* [What you should do]: Copy word for word, please, the lines of the entries below running from the one containing "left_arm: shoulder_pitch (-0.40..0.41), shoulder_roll" to the one containing "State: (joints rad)", both ends included.

===== Source data =====

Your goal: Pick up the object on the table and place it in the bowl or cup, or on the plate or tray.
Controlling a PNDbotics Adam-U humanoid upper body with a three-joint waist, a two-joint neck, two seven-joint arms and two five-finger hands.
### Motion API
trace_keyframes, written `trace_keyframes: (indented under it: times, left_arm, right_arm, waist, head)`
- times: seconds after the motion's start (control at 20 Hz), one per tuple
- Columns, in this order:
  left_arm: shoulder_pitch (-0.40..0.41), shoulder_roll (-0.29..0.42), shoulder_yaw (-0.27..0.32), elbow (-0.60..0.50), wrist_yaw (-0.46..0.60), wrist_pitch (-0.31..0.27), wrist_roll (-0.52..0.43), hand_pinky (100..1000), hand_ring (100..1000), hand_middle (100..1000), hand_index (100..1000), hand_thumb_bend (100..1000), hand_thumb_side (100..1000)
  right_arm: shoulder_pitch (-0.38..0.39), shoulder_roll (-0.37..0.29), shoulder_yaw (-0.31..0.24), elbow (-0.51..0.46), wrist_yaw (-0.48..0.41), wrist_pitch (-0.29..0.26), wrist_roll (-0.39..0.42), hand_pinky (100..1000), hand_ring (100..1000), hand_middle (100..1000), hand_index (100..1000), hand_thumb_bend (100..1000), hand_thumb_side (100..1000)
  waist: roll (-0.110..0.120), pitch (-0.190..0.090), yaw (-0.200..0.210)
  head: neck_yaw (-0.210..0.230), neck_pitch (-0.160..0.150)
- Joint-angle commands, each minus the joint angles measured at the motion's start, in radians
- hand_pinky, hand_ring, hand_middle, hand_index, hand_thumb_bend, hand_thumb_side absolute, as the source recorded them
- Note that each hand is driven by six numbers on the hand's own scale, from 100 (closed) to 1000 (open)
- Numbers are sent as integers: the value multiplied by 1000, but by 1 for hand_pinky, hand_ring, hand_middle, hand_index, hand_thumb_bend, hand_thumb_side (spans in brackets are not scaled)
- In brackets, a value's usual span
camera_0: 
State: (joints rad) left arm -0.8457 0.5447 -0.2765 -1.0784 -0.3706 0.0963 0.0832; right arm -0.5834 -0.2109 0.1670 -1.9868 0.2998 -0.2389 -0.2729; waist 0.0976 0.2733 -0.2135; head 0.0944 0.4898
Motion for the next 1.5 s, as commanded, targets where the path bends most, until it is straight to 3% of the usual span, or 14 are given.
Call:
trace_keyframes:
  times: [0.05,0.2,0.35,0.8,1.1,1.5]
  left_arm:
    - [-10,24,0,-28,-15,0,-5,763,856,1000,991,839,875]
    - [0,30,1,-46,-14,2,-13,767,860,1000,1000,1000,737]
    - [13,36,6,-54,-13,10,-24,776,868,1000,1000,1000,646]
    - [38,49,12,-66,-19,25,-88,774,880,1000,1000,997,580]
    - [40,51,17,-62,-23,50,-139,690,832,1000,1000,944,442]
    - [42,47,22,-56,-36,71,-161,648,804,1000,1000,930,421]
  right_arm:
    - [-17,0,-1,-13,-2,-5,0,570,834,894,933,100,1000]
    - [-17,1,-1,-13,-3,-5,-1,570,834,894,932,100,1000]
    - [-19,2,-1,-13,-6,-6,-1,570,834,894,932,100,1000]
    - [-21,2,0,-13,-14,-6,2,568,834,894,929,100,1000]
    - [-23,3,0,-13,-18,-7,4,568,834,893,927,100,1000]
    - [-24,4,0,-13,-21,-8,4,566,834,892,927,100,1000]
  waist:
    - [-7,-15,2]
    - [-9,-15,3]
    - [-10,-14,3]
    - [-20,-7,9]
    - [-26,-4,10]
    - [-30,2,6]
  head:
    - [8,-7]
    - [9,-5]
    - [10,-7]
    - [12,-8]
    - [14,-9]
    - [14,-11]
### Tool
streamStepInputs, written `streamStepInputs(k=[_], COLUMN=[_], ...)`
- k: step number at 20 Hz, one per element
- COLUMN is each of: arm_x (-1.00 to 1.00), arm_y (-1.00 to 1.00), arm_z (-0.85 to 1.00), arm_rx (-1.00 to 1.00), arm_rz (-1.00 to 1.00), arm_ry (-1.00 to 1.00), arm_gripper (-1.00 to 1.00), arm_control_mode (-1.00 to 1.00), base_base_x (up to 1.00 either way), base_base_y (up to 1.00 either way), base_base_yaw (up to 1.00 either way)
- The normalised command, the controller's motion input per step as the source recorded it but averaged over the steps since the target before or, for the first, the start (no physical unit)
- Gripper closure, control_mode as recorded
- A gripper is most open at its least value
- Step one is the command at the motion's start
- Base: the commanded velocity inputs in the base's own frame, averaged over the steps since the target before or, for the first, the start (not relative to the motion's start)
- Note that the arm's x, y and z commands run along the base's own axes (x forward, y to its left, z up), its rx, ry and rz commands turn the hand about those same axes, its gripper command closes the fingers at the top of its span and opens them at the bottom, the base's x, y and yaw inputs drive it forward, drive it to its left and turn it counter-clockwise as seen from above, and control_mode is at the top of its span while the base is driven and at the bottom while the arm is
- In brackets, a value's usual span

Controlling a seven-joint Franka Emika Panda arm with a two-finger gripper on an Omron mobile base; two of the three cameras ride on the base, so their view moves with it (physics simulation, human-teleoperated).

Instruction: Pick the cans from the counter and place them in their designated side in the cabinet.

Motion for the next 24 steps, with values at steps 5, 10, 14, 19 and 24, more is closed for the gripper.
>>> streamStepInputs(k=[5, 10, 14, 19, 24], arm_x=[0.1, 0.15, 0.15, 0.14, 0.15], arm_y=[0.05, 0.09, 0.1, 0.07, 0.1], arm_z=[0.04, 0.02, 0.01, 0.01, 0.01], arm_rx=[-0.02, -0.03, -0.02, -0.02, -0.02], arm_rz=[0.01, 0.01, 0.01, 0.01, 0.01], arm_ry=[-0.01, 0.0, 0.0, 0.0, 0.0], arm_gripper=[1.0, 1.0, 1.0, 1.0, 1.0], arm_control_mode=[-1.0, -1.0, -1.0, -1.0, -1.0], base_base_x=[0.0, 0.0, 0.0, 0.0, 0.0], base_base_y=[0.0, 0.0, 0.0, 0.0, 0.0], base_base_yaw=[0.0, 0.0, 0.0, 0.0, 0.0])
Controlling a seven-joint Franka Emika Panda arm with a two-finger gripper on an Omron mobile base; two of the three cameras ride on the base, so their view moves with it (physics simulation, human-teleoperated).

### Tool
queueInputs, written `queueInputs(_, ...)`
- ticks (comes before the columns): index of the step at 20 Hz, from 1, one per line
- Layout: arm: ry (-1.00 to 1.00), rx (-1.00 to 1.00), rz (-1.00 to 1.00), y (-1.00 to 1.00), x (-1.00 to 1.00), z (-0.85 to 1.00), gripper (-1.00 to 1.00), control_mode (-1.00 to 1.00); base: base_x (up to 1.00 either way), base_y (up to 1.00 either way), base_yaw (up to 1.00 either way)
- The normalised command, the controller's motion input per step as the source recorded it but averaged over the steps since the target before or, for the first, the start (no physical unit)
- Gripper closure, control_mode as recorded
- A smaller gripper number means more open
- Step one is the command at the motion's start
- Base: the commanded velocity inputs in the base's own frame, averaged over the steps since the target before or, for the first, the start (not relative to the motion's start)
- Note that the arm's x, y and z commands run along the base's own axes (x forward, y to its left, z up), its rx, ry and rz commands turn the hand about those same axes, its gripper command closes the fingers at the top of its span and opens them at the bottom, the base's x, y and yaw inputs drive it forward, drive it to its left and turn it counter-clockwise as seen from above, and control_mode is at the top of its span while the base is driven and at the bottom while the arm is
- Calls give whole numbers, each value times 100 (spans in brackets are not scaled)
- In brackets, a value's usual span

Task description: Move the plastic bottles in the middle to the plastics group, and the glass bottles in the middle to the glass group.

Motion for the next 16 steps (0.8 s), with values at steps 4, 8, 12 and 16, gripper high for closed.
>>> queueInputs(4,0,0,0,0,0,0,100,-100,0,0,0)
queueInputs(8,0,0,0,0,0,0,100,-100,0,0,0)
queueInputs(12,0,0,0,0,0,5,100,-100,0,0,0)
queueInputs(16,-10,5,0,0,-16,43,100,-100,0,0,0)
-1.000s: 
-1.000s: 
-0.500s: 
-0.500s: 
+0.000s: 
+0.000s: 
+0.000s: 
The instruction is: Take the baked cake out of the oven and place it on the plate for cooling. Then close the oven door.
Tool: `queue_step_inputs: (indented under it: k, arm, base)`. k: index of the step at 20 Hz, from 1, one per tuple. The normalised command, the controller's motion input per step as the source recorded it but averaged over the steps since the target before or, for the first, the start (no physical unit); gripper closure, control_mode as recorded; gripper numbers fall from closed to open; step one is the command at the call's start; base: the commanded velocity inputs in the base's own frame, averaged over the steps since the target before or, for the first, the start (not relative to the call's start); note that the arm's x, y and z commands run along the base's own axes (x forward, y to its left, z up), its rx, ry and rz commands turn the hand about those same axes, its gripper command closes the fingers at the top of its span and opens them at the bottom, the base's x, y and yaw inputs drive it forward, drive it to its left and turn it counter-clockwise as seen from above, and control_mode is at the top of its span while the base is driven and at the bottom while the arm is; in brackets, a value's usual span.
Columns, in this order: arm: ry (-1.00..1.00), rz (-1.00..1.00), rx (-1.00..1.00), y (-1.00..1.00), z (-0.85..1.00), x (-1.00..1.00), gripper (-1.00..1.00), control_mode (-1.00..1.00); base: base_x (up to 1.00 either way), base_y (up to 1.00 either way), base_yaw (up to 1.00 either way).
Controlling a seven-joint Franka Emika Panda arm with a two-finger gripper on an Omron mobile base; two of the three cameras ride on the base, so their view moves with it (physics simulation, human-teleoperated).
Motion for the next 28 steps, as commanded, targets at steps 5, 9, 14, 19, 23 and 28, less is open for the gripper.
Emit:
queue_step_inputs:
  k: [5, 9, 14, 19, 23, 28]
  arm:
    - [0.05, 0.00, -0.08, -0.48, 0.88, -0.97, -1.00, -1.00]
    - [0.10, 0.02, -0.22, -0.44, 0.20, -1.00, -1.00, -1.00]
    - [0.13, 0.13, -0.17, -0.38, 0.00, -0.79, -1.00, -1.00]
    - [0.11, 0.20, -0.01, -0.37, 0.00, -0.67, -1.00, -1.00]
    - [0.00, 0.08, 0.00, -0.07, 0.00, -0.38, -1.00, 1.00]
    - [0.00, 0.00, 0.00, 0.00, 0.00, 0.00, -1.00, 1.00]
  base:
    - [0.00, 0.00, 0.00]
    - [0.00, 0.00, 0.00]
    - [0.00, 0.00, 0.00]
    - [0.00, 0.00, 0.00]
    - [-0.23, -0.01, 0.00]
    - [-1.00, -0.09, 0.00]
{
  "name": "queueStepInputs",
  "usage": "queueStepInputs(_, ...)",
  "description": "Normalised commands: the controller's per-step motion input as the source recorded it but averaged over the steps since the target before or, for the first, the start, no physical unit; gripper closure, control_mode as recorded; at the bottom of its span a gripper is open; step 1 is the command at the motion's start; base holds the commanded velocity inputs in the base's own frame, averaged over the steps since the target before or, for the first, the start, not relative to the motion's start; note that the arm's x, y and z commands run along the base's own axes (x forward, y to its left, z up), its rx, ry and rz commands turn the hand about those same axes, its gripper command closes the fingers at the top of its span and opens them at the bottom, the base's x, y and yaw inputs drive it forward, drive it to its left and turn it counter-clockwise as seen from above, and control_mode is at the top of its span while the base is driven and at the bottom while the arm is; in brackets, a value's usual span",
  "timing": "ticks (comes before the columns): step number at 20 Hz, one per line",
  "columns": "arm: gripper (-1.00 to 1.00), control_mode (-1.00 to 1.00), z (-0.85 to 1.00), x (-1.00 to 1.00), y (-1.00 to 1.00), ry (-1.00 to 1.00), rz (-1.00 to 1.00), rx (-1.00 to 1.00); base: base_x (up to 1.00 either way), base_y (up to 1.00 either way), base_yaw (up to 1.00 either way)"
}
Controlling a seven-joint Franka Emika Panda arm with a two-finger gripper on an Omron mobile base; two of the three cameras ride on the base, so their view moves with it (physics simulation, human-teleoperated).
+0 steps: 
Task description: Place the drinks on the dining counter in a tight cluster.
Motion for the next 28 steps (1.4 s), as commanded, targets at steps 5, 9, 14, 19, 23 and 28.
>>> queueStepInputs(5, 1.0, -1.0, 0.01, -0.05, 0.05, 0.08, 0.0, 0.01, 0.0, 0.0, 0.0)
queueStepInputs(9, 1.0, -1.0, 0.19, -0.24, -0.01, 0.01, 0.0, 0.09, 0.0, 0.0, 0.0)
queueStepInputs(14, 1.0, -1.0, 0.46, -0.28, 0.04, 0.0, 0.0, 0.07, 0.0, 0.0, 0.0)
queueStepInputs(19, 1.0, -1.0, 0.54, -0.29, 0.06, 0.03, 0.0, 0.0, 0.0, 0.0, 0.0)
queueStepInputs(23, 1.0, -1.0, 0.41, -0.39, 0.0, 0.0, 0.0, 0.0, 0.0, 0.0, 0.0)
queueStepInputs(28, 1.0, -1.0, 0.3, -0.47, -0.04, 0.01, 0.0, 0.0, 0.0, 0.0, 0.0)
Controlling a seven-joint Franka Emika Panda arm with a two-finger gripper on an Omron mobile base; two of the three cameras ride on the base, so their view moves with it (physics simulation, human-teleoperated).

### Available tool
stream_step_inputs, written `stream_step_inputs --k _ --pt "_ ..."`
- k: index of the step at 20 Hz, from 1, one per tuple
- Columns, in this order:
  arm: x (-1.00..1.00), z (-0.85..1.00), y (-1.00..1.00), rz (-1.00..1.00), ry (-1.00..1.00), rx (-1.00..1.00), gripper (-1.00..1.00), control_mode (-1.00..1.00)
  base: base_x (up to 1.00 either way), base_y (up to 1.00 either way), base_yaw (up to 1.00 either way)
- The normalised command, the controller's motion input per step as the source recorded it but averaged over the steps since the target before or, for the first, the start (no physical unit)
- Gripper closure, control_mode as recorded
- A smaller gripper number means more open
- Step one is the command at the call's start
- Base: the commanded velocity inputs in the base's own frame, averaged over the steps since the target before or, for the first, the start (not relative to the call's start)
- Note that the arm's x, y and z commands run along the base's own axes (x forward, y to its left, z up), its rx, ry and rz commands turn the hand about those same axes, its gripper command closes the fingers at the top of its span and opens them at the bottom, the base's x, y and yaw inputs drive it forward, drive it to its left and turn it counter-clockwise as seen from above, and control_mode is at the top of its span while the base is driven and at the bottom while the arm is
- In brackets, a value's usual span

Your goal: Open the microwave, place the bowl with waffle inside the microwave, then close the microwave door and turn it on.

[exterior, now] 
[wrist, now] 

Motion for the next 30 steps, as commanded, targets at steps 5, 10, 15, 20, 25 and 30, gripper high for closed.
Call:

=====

* [Response area]:
  left_arm: shoulder_pitch (-0.40..0.41), shoulder_roll (-0.29..0.42), shoulder_yaw (-0.27..0.32), elbow (-0.60..0.50), wrist_yaw (-0.46..0.60), wrist_pitch (-0.31..0.27), wrist_roll (-0.52..0.43), hand_pinky (100..1000), hand_ring (100..1000), hand_middle (100..1000), hand_index (100..1000), hand_thumb_bend (100..1000), hand_thumb_side (100..1000)
  right_arm: shoulder_pitch (-0.38..0.39), shoulder_roll (-0.37..0.29), shoulder_yaw (-0.31..0.24), elbow (-0.51..0.46), wrist_yaw (-0.48..0.41), wrist_pitch (-0.29..0.26), wrist_roll (-0.39..0.42), hand_pinky (100..1000), hand_ring (100..1000), hand_middle (100..1000), hand_index (100..1000), hand_thumb_bend (100..1000), hand_thumb_side (100..1000)
  waist: roll (-0.110..0.120), pitch (-0.190..0.090), yaw (-0.200..0.210)
  head: neck_yaw (-0.210..0.230), neck_pitch (-0.160..0.150)
- Joint-angle commands, each minus the joint angles measured at the motion's start, in radians
- hand_pinky, hand_ring, hand_middle, hand_index, hand_thumb_bend, hand_thumb_side absolute, as the source recorded them
- Note that each hand is driven by six numbers on the hand's own scale, from 100 (closed) to 1000 (open)
- Numbers are sent as integers: the value multiplied by 1000, but by 1 for hand_pinky, hand_ring, hand_middle, hand_index, hand_thumb_bend, hand_thumb_side (spans in brackets are not scaled)
- In brackets, a value's usual span
camera_0: 
State: (joints rad) left arm -0.8457 0.5447 -0.2765 -1.0784 -0.3706 0.0963 0.0832; right arm -0.5834 -0.2109 0.1670 -1.9868 0.2998 -0.2389 -0.2729; waist 0.0976 0.2733 -0.2135; head 0.0944 0.4898

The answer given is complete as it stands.